Fri Apr 14 11:10:30 PDT 2017

On 2017-04-10 12:51 PM, Helen Koike wrote:
> From: Helen Koike <helen.koike at collabora.co.uk>
>
> This change provides a mechanism to reduce the number of MMIO doorbell
> writes for the NVMe driver. When running in a virtualized environment
> like QEMU, the cost of an MMIO is quite hefy here. The main idea for
> the patch is provide the device two memory location locations:
>  1) to store the doorbell values so they can be lookup without the doorbell
>     MMIO write
>  2) to store an event index.
> I believe the doorbell value is obvious, the event index not so much.
> Similar to the virtio specification, the virtual device can tell the
> driver (guest OS) not to write MMIO unless you are writing past this
> value.
>
> FYI: doorbell values are written by the nvme driver (guest OS) and the
> event index is written by the virtual device (host OS).
>
> The patch implements a new admin command that will communicate where
> these two memory locations reside.

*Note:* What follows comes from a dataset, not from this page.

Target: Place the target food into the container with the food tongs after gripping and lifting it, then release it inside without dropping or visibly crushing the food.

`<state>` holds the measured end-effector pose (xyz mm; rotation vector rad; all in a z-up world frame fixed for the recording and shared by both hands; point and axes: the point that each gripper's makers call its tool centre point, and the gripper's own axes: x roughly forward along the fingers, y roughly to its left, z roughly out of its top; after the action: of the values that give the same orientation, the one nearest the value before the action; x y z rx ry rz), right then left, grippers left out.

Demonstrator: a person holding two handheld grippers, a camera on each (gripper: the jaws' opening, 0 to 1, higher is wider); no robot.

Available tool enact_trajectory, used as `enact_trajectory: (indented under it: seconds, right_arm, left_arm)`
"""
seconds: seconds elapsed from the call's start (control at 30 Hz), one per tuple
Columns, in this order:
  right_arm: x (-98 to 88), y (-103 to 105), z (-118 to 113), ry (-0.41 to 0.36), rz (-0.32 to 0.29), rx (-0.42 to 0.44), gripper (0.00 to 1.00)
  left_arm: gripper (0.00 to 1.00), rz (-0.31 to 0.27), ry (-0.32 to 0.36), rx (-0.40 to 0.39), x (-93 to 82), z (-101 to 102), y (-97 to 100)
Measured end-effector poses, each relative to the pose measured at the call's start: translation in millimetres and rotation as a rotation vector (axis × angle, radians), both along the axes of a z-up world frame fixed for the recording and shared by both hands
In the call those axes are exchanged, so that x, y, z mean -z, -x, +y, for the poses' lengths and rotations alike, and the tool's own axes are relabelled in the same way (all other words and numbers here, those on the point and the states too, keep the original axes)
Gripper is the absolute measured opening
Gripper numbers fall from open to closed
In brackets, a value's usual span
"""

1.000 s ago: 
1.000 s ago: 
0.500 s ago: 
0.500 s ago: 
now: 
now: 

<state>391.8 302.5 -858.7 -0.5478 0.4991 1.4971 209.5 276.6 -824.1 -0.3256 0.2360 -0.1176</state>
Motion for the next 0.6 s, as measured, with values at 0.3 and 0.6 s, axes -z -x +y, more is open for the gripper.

If the command fails, the nvme
> driver will work as before without any optimizations.
>
> Contributions:
>   Eric Northup <digitaleric at google.com>
>   Frank Swiderski <fes at google.com>
>   Ted Tso <tytso at mit.edu>
>   Keith Busch <keith.busch at intel.com>
>
> Just to give an idea on the performance boost with the vendor
> extension: Running fio [1], a stock NVMe driver I get about 200K read
> IOPs with my vendor patch I get about 1000K read IOPs. This was
> running with a null device i.e. the backing device simply returned
> success on every read IO request.
>
> [1] Running on a 4 core machine:
>   fio --time_based --name=benchmark --runtime=30
>   --filename=/dev/nvme0n1 --nrfiles=1 --ioengine=libaio --iodepth=32
>   --direct=1 --invalidate=1 --verify=0 --verify_fatal=0 --numjobs=4
>   --rw=randread --blocksize=4k --randrepeat=false
>
> Signed-off-by: Rob Nelson <rlnelson at google.com>
> [mlin: port for upstream]
> Signed-off-by: Ming Lin <mlin at kernel.org>
> [koike: updated for upstream]
> Signed-off-by: Helen Koike <helen.koike at collabora.co.uk>
> Reviewed-by: Christoph Hellwig <hch at lst.de>
>
> ---
>
> This patch is based on git://git.infradead.org/nvme.git master
> Tested through Google Cloud Engine
> TPAR is ratified by the NVME working group
>
> changes since v7:
> 	- remove nvme_write_doorbell(), add
> 	nvme_dbbuf_update_and_check_event() instead that doesn't write
> 	to the doorbell, only returns true if db needs to be updated
> 	- add reviewed-by tag from Christoph
>
> changes since v6:
> 	- remove nvme_dbbuf_init() from nvme_alloc_queue() as it is
> 	already called in nvme_init_queue()
> 	- free dbbuf_dbs only in nvme_pci_free_ctrl(), change
> 	nvme_dbbuf_dma_alloc() to do nothing the dbbuf_dbs is already
> 	allocated
>
> changes since v5:
> 	- remove anonymous dbbuf struct in struct nvme_dev and struct nvme_queue
> 	- use inline functions for sq_idx and cq_idx instead of macros
> 	- add a warning when nvme_dbbuf_set fails
> 	- remove comment "Borrowed from vring_need_event"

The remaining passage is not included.